═══ THE RECORDS ═══

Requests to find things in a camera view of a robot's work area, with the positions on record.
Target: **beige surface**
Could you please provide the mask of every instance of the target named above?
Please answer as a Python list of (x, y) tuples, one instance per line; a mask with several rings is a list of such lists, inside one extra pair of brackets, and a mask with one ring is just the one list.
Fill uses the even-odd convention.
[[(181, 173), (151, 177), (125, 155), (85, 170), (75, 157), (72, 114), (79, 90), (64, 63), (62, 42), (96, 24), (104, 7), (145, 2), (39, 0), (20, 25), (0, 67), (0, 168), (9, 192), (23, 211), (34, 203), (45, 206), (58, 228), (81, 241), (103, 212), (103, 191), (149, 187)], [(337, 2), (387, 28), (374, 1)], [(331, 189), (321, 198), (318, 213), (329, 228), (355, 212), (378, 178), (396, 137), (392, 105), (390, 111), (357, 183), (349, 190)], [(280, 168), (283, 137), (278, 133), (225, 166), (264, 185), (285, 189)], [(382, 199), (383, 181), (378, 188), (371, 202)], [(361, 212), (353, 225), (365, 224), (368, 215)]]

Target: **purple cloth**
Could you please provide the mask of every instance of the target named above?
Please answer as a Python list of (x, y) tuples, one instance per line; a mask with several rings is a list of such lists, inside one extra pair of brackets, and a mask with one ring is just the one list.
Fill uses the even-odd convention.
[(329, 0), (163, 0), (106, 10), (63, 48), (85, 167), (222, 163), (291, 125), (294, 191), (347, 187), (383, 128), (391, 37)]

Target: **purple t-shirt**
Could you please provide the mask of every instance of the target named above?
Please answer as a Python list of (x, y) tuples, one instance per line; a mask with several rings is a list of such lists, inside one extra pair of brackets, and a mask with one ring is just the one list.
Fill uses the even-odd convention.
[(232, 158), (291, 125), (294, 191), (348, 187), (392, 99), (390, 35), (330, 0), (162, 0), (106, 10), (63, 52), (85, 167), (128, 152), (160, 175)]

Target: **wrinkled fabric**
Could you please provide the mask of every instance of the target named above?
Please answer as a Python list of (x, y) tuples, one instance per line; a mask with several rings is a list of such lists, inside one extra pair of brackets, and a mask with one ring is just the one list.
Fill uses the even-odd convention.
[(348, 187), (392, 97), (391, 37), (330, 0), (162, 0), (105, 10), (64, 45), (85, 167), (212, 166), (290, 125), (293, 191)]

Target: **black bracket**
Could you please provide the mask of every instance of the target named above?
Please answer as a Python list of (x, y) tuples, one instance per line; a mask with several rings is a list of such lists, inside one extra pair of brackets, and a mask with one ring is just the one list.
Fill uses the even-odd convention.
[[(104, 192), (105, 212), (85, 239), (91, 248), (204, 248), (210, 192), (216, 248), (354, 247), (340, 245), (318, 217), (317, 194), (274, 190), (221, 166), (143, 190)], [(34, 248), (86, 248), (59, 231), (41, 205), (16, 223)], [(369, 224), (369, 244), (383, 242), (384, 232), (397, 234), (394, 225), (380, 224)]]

═══
═══ THE RECORDS ═══

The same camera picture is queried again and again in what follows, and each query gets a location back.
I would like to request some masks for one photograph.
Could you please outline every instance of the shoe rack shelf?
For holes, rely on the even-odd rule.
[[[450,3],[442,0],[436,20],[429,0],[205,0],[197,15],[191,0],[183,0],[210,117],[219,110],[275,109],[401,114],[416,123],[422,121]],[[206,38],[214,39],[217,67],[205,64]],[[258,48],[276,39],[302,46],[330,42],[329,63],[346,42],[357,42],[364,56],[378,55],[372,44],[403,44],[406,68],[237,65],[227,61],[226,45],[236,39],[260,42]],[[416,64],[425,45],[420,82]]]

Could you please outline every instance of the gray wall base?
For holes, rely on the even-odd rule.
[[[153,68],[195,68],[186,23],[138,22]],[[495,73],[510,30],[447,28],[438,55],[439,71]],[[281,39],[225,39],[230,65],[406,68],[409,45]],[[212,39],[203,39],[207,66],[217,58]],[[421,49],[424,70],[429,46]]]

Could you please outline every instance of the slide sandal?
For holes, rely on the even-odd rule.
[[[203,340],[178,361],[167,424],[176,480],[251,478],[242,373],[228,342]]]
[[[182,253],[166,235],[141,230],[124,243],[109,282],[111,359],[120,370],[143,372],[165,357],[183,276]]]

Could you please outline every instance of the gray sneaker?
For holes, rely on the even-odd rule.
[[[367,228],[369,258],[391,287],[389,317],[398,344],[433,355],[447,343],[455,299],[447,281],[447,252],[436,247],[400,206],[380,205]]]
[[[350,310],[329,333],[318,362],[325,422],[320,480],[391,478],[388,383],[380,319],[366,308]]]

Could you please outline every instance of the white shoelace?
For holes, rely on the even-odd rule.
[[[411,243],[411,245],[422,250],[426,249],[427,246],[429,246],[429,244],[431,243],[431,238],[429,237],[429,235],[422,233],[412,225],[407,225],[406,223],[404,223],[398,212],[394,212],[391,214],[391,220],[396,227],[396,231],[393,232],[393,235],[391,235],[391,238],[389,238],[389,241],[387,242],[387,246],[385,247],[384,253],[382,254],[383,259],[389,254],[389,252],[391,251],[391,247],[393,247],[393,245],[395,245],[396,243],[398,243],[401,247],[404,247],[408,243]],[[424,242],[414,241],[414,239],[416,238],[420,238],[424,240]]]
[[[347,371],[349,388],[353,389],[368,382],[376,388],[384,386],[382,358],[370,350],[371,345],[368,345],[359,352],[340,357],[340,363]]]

═══

WHAT YOU ARE ASKED TO DO: In the listing above, find the line with "Target: **beige surface**" and the line with "Target: **purple t-shirt**", then print exactly those two lines and every line between them, and nothing more.

SOLUTION TO THIS PROBLEM:
Target: **beige surface**
Could you please provide the mask of every instance of the target named above?
Please answer as a Python list of (x, y) tuples, one instance per line; a mask with several rings is a list of such lists, inside one extra pair of brackets, and a mask with one ring is just the one list.
Fill uses the even-odd convention.
[[(181, 173), (151, 177), (125, 155), (85, 170), (75, 157), (72, 114), (79, 90), (64, 63), (62, 42), (96, 24), (104, 7), (145, 2), (39, 0), (20, 25), (0, 67), (0, 168), (9, 192), (23, 211), (34, 203), (45, 206), (58, 228), (81, 241), (103, 212), (103, 191), (149, 187)], [(337, 2), (387, 28), (374, 1)], [(331, 189), (321, 198), (318, 213), (329, 228), (355, 212), (378, 178), (396, 137), (392, 105), (390, 111), (357, 183), (349, 190)], [(280, 168), (283, 137), (278, 133), (225, 166), (264, 185), (285, 189)], [(382, 199), (383, 181), (378, 188), (371, 202)], [(361, 212), (353, 225), (365, 224), (368, 215)]]

Target: **purple cloth**
Could you please provide the mask of every instance of the target named above?
Please answer as a Python list of (x, y) tuples, one instance per line; a mask with several rings is a list of such lists, inside one extra pair of brackets, and a mask with one ring is just the one list.
Fill uses the even-odd convention.
[(329, 0), (163, 0), (106, 10), (63, 48), (85, 167), (222, 163), (291, 125), (294, 191), (347, 187), (383, 128), (391, 37)]

Target: **purple t-shirt**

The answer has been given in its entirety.